May 20th, 2010 1 comment

We are building a portal, one of many being developed by the country, to help consolidate the suite of data being collected around the Gulf of Mexico to respond to the tragic oil spill. This accident will impact local communities for many years, will impact our country’s effort to transition to self-sustaining strategy, and will for decades impact the Gulf’s ecosystems. Speaking for myself, having lived in the New Orleans and taken my young kids to play in the waters of the Gulf, this is personal issue.

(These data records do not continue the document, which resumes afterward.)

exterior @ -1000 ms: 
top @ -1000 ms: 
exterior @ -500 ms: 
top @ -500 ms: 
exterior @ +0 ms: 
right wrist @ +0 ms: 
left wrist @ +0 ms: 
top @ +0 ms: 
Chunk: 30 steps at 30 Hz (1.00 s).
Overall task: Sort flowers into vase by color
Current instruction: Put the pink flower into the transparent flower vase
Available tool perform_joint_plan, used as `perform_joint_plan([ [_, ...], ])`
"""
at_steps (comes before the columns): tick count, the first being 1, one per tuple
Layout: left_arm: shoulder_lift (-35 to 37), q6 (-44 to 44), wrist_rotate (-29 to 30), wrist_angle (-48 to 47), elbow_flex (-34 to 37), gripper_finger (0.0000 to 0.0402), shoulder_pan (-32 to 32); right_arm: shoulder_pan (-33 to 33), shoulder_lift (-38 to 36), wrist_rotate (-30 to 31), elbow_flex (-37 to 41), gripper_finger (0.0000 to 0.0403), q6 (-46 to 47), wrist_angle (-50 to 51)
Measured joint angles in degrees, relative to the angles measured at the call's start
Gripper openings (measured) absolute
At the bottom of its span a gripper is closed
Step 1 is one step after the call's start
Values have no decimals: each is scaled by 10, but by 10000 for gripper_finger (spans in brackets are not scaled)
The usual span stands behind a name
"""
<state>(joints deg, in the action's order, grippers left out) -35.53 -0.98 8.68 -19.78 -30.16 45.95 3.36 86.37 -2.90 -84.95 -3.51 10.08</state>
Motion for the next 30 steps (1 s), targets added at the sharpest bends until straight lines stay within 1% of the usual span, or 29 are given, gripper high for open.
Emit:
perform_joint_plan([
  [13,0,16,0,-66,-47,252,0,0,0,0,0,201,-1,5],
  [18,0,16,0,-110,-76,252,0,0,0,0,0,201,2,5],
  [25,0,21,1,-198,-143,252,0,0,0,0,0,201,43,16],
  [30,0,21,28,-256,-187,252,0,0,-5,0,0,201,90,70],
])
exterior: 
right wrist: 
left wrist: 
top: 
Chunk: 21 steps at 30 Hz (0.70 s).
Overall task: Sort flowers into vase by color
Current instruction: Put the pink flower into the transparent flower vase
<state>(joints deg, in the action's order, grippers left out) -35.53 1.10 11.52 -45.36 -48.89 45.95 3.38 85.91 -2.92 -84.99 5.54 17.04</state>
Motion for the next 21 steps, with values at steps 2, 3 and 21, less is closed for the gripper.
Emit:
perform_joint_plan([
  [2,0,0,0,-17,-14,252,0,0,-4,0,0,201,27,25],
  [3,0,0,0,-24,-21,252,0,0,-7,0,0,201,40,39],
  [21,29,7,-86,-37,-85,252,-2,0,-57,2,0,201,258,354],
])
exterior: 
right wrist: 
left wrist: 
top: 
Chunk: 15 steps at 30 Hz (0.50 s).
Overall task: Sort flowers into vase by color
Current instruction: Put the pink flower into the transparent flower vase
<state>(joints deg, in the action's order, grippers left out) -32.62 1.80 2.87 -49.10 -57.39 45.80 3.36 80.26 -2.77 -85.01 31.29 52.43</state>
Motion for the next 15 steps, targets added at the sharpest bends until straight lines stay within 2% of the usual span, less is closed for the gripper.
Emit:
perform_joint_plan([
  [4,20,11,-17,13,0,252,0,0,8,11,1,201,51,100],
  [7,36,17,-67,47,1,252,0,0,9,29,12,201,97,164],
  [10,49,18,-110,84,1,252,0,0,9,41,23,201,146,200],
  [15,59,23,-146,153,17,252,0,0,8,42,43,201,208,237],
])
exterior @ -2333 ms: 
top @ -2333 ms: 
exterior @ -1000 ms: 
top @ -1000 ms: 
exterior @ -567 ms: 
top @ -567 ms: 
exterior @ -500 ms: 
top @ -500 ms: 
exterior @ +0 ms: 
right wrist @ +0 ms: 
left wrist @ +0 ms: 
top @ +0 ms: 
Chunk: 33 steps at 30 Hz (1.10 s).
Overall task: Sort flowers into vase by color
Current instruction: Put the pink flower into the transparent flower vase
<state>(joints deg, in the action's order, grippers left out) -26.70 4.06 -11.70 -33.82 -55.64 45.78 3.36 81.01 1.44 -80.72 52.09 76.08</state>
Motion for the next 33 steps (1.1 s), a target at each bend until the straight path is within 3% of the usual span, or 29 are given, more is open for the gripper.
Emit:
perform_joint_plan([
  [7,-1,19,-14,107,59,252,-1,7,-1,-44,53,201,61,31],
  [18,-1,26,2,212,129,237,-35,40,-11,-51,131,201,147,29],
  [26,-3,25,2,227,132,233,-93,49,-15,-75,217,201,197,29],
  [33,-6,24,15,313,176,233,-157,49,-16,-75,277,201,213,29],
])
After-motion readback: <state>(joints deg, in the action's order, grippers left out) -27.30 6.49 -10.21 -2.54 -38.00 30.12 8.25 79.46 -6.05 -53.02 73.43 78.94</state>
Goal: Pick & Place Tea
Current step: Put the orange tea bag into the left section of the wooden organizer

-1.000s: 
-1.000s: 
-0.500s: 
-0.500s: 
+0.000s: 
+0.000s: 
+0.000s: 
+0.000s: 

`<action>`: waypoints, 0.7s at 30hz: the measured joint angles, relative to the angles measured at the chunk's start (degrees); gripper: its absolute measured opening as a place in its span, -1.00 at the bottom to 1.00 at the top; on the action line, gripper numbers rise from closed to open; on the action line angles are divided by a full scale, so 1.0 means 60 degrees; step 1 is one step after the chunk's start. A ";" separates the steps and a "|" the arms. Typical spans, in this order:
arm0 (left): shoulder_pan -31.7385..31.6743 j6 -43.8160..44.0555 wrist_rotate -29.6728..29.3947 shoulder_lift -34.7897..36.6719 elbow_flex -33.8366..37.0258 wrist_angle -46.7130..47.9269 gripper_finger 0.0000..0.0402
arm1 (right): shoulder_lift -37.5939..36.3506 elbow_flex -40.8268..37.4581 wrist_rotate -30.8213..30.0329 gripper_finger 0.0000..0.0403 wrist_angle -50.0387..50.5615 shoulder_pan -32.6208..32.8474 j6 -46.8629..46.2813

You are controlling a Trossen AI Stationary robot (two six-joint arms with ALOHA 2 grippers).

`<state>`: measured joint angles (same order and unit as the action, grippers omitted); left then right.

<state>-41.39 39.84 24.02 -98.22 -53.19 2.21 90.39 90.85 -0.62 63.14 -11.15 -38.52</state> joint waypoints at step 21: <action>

Our goal is to collate the available data and therefore this site is truly a team effort. To this end, we are open to ALL comers to join our effort, so please reach out to the team, if interested. We also acknowledge this is just a portal to the true warriors who deploy, maintain, and synthesize the field results. Over the next week we will do our best to highlight the people in trenches. Finally, I hope this narrative becomes a community discussion rather then a limited set of voices, SO PLEASE JOIN DISCUSSION!

Ok, now to the ocean data and field teams. Dr. Gary Kirkpatrick and his SO COOL team from Mote Marine Laboratory coordinated field efforts to launch gliders in the Gulf to respond to the spill. The SO COOL team coordinated efforts to gather up a series of instruments. We are focusing on getting flourometers, which measure Colored Dissolved Organic Matter (CDOM). Hydrocarbons emit CDOM fluorescence, so we (Rutgers and Mote) have gathered up 3 sensors to be deployed in the Gulf this week. The full fleet of three gliders should be launched this week. We will send the gliders in a series of cross-shore transects. Much more to come, but for those interested please this community effort!